We tried to identify risk factors for fistula development. In a previous study [
13,
14], oesophageal stenosis, circumferential involvement, and elevated C-reactive protein level were associated with the risk of fistula. In the current study, disease with gross invasion on bronchoscopy showed a higher incidence of fistula development than that for disease with mucosal change (37.5% vs. 25.0%, respectively), although the difference was not statistically significant (
p = 0.770). The RT dose was also not associated with the risk of fistula.
As shown above, severe complications, including fistula development and treatment-related death, have been a major challenge in the treatment of patients with clinical T4b disease with airway invasion.

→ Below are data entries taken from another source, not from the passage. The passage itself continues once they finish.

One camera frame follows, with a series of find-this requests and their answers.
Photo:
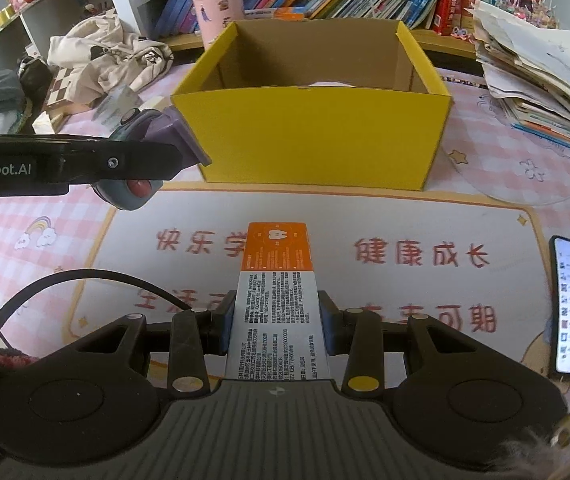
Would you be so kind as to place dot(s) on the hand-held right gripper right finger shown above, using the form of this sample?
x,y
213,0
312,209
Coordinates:
x,y
329,332

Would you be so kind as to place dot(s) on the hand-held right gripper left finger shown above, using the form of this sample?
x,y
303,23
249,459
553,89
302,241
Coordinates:
x,y
217,332

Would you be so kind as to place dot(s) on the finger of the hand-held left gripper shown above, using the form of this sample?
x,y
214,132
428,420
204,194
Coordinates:
x,y
130,162

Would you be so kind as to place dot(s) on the orange white toothpaste box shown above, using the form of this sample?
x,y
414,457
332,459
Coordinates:
x,y
277,290

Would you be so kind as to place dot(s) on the yellow cardboard box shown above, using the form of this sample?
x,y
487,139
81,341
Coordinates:
x,y
315,140

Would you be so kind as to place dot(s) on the black bag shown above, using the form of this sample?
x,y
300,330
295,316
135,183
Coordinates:
x,y
35,80

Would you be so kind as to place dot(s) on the wooden chessboard box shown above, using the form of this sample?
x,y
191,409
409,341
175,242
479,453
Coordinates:
x,y
67,92

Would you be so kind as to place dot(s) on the beige crumpled cloth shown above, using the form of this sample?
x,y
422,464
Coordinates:
x,y
110,55

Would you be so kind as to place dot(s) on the white desk mat red print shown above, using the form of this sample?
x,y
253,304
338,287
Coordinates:
x,y
415,220

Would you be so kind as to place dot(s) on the pink sticker canister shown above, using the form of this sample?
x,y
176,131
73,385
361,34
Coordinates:
x,y
217,10

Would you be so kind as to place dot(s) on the orange white carton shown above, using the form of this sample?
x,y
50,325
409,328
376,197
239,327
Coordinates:
x,y
275,13

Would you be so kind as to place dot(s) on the grey fluffy beaded trim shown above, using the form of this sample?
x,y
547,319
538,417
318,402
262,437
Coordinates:
x,y
560,440

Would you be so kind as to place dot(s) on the stack of papers and booklets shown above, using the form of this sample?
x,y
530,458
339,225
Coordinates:
x,y
540,70

Thus, a strategy to reduce these severe complications is needed. Several studies demonstrated several benefits of induction chemotherapy (ICT) as an initial treatment for patients with clinical T4 disease [
15,
16]. This treatment might effectively downstage the tumour, improve the resectability, anticipate treatment response, and lower the rate of fistula formation. In 2007, the results of a phase II trial of docetaxel, cisplatin, and 5-FU (DCF) followed by CCRT in patients with unresectable, locally advanced oesophageal squamous-cell carcinoma were released. In a case report of oesophageal cancer with airway invasion treated with ICT followed by CCRT [
17], the planned total dose was 50.4 Gy with concurrent cisplatin and irinotecan. There was no evidence of disease until the last follow-up date. Later, the efficacy of ICT using DCF for clinical T4 oesophageal squamous-cell carcinoma was evaluated [
18]. Fifty patients who underwent ICT using DCF were propensity-score-matched with 50 patients who underwent CCRT with 5-FU and cisplatin. The DCF group had significantly higher overall resectability compared to that in the CCRT group (78.0% vs. 48.0%,
p < 0.01). The oesophageal perforation rate during induction treatments was significantly lower in the DCF group than that in the CRT group (4.0% vs. 18.0%,
p = 0.02). The prognosis was significantly better in the DCF group than that in the CRT group (5-year cancer-specific survival 42.1% vs. 22.2%,
p = 0.01). Against this, we experienced fistulae aggravation in two of four patients after ICT with a regimen of 5-FU and cisplatin. These two patients were treated with palliative RT and all died from aspiration pneumonia during follow-up. One patient had a successful treatment with ICT followed by RT. The patient, who had a gross left main bronchus invasion of oesophageal cancer, was treated with four cycles of docetaxel and cisplatin followed by sequential RT with a total dose of 50 Gy in 20 fractions. During follow-up, there was no evidence of fistula development or disease progression until the last follow-up date. To determine the appropriate strategy for ICT, further studies on effective chemotherapeutic regimens are needed.
Our current study had several limitations. First, it was a retrospective study; therefore, some selection bias was possible. Second, there might have been chronological changes in radiotherapy techniques during the study period.